Cumul des mandats, référendum, procédure législative : à sept mois de la présidentielle, François Hollande a plaidé jeudi pour une démocratie "revisitée", lors d'un colloque organisé devant les parlementaires. Point de VIe République ou de big bang institutionnel, mais une série de propositions dans la droite ligne de son quinquennat, qu'il pourrait lui-même porter s'il se présentait à nouveau.
"Revoir entièrement la procédure législative". Convaincu que la "fabrique de la loi" est un "enjeu majeur", le chef de l'Etat a lancé : "Je propose donc que nous puissions entièrement revoir la procédure législative". Concrètement, il s'agirait d'une nouvelle "procédure express" accordant 70 jours au Parlement pour examiner un projet de loi, et une seule lecture par chambre pour les textes en urgence. François Hollande reste marqué en particulier par l'expérience de la loi sur le mariage pour tous, si longuement débattue qu'elle avait permis à l'opposition de faire feu de tout bois contre le gouvernement et lui-même. Il s'agit, a-t-il aussi souligné, de combler le "décalage de plus en plus flagrant entre le temps exigé par le mode d'élaboration de la loi et la rapidité attendue par les citoyens".
Abaisser le seuil du référendum d'initiative populaire.

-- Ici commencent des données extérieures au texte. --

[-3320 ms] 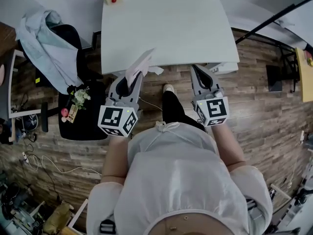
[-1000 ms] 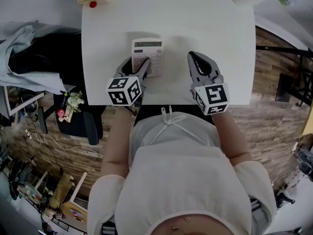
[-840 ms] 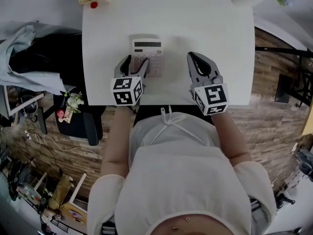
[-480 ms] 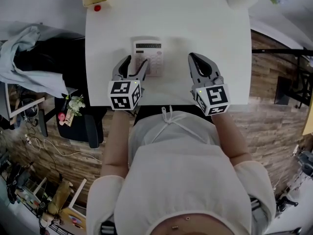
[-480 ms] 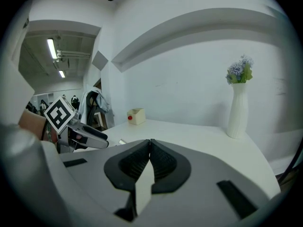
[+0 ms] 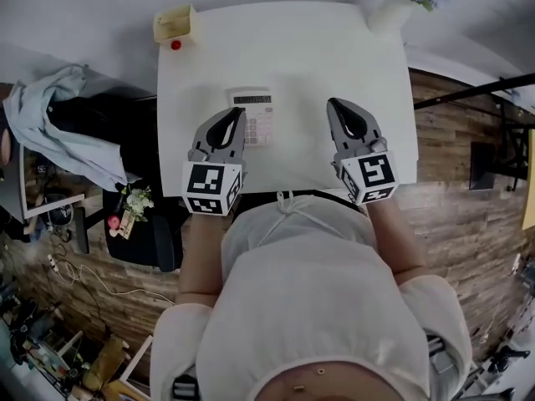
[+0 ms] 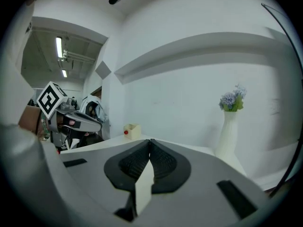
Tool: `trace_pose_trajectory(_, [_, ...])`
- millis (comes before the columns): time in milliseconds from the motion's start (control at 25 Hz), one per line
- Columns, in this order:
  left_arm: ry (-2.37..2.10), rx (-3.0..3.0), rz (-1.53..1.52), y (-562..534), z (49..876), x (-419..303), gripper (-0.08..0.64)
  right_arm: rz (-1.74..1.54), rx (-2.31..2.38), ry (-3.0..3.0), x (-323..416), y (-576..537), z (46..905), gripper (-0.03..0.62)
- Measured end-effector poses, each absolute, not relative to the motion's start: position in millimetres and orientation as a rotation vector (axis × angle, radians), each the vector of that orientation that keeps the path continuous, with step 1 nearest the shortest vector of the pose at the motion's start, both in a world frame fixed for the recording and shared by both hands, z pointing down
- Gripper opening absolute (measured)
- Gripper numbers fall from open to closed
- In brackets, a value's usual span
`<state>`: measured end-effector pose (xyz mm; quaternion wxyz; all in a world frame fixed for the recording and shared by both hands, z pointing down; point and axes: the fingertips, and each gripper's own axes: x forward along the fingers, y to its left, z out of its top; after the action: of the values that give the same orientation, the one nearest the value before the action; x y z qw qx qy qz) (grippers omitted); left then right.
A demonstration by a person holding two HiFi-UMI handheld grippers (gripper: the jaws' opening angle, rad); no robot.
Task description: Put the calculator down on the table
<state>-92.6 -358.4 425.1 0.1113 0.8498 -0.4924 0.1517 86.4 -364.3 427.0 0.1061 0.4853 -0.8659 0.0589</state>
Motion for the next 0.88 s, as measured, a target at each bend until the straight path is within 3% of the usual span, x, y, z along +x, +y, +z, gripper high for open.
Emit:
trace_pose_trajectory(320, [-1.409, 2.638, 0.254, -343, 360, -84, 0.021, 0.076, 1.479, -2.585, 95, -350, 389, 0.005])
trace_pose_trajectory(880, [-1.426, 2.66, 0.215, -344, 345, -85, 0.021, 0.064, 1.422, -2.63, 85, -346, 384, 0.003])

Seconde proposition phare : abaisser le seuil de signatures nécessaires à l'organisation d'un référendum d'initiative populaire, et mieux "reconnaître" le "droit de pétition". Sur le premier point, a reconnu François Hollande, la procédure prévue par la réforme constitutionnelle de 2008 est aujourd'hui de fait "verrouillée". "Aujourd'hui il faut 4,5 millions de citoyens, et avec une initiative qui appartient aux parlementaires", a-t-il ainsi observé. Sans préciser quel serait le seuil souhaitable, il a toutefois souligné qu'il faudrait "garder des systèmes de contrôle" car "on voit bien l'abus qui pourrait en être fait". François Hollande s'est ainsi clairement démarqué des candidats à la présidentielle, du FN à Arnaud Montebourg, qui plaident pour un référendum d'initiative populaire beaucoup plus ouvert, comme en Suisse ou en Italie.

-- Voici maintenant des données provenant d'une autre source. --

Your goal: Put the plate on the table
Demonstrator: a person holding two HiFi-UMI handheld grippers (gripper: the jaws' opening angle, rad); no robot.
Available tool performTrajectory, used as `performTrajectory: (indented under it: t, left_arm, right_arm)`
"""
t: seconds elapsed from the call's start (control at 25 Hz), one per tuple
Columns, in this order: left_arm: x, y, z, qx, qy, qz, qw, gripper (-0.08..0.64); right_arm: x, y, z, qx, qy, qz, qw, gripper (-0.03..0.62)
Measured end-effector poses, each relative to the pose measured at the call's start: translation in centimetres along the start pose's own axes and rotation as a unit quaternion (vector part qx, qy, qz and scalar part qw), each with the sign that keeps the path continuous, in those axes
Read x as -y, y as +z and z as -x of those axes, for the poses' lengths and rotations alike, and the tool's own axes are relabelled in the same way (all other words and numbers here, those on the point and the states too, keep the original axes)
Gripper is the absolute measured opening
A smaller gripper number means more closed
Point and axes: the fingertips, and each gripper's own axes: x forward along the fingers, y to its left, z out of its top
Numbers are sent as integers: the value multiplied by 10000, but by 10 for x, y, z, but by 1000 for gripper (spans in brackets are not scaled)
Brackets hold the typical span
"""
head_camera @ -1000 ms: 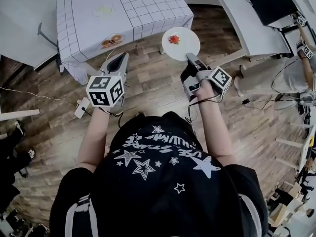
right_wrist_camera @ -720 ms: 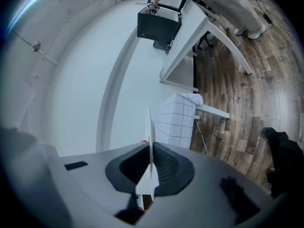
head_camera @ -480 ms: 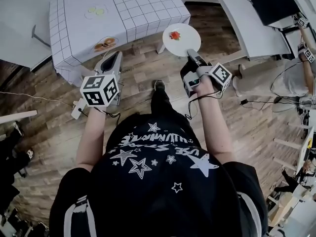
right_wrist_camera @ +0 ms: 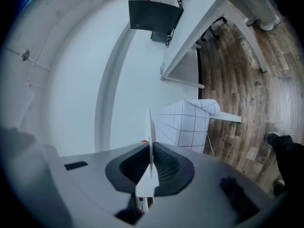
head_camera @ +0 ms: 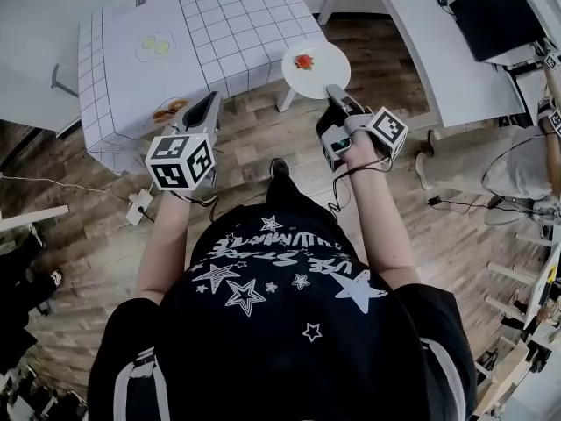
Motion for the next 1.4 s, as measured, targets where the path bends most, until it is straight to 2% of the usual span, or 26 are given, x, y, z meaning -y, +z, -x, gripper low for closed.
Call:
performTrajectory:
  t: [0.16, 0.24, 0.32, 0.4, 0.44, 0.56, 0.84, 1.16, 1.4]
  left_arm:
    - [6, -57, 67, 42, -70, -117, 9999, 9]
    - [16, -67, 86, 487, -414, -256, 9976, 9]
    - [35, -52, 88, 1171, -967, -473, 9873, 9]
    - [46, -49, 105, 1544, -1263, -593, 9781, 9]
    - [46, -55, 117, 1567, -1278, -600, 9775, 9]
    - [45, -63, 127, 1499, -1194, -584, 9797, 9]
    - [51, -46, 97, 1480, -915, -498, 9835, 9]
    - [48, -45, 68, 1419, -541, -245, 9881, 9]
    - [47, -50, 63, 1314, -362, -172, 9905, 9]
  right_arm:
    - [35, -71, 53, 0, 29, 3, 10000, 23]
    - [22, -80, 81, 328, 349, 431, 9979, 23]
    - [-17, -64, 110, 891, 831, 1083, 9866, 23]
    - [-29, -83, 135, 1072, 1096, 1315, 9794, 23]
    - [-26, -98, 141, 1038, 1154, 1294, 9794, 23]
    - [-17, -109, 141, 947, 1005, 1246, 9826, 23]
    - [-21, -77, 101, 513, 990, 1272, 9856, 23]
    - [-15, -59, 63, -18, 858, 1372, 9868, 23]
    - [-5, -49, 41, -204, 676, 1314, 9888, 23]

"Nous devons reconnaître" le droit de pétition. Quant au droit de pétition "que nous devons reconnaître", il pourrait se traduire selon lui par l'obligation pour le Parlement "d'organiser un débat dès lors que 500.000 signatures auraient été recueillies sur une proposition". François Hollande en revanche, n'est pas enthousiaste à l'idée d'un recours massif aux ordonnances, prôné par plusieurs candidats à la primaire de la droite. "Ils se disent qu'en contournant le Parlement pour mettre en cause le modèle social, ils pourraient contourner le peuple, mais ils vont le retrouver dans la rue", a-t-il averti.
Limiter le cumul "dans le temps". À rebours de certains prétendants à la présidentielle à droite souhaitant revenir sur le non-cumul des mandats, François Hollande a au contraire affirmé sa volonté d'aller "plus loin" en limitant le "cumul dans le temps", idée ancienne mais jamais suivie d'effet. Ce serait, a-t-il argumenté, un moyen d'"accroître la représentativité de nos assemblées". Il a ironisé sur "l'imagination" institutionnelle de certains à quelques mois de la présidentielle. "Les propositions, c'est vrai, abondent en ce moment. Ce doit être la période", s'est-il amusé, évoquant ceux qui "invoquent une VIe République avec la suppression du poste de Premier ministre, ou au contraire la diminution des prérogatives du président de la République".
Éloges à la Ve République. Bien au contraire, il n'a pas tari d'éloges sur la Ve République, se coulant dans ses habits gaulliens. "Ces institutions m'ont permis de faire des choix dans des moments extrêmement importants de la vie de notre pays", a-t-il argué, vantant des institutions qui lui ont permis "d'agir vite" pour engager les troupes françaises au Mali ou en Centrafrique, et répliquer aux attaques djihadistes qui ont ensanglanté la France.
Il ne s'est pas privé non plus d'un petit tacle à l'égard de la Cour des comptes dont il a pourtant été membre : "Elle fait un travail admirable pour certifier les comptes publics" mais, a-t-il déploré, "elle est devenue une instance d'évaluation alors que c'est au Parlement que cette évaluation doit être faite". Globalement, le président du Sénat Gérard Larcher a vu surtout "un exercice d'autosatisfaction" dans ces propositions : "Fallait-il attendre cinq ans pour s'apercevoir que la fabrique de la loi était trop longue et trop complexe?"